- _Data entries_:
*** Block opens ***

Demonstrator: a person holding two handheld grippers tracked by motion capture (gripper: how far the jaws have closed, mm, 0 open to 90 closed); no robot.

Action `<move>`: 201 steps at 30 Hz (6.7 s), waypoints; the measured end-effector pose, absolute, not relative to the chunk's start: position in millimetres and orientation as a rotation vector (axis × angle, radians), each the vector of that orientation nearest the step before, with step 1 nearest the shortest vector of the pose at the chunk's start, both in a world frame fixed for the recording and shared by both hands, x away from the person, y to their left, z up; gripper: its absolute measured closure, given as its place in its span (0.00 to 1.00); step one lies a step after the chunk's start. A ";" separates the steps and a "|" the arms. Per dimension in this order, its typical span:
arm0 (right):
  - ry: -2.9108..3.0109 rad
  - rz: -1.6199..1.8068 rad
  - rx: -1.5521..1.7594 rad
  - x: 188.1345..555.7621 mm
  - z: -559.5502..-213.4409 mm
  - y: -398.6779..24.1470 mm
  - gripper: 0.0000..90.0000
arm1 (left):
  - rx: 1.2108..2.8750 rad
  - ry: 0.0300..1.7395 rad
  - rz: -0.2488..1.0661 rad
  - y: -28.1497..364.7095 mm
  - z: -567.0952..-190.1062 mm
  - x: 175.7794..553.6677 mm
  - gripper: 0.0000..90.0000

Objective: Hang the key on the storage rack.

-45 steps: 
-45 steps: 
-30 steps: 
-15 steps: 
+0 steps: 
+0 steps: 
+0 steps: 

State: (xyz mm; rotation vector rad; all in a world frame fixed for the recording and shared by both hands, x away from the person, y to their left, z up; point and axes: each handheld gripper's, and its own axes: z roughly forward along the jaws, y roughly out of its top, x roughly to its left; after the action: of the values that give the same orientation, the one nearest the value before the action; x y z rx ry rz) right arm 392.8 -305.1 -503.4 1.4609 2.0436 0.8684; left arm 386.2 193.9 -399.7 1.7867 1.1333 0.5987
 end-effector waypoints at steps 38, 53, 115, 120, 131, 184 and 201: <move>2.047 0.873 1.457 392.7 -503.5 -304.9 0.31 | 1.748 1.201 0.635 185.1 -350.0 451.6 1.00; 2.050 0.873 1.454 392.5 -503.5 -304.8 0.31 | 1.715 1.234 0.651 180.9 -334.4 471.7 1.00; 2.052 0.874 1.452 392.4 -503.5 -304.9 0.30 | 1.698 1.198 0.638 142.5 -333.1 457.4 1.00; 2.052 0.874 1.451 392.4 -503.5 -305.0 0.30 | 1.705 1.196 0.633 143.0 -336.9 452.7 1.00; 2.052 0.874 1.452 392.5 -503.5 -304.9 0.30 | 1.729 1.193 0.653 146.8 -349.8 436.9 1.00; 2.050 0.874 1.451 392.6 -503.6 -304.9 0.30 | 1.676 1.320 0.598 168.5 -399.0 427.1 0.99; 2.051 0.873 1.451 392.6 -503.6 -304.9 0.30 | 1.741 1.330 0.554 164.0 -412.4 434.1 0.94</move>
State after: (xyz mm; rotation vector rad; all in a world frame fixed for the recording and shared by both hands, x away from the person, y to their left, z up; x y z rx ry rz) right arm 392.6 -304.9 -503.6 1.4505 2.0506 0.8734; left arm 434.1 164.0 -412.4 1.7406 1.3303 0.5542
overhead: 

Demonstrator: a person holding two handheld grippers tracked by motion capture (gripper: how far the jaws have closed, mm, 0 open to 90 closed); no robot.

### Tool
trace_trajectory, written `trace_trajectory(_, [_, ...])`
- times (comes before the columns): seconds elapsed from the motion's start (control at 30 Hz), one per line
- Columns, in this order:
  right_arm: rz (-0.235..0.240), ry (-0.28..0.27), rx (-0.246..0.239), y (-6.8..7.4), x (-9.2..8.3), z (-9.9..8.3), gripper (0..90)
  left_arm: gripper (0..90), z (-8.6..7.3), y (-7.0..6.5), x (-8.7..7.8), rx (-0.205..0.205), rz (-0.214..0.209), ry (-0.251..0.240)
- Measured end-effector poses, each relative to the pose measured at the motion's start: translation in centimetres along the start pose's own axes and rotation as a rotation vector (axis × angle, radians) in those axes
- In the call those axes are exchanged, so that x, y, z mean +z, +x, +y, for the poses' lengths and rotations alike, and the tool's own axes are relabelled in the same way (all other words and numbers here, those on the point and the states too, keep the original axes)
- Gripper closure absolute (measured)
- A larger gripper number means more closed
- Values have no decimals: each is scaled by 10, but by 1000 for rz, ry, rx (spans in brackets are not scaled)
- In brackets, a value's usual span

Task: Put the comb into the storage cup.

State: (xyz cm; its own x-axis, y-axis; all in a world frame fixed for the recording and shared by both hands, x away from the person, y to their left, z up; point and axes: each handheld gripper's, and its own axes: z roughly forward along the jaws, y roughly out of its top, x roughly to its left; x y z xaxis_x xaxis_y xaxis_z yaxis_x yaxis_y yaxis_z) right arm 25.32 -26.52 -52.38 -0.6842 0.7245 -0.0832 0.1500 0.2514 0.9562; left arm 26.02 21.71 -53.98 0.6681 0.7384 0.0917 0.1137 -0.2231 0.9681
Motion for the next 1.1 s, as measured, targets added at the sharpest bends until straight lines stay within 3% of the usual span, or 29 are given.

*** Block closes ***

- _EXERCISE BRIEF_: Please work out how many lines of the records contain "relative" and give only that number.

- _EXPECTED ANSWER_: 2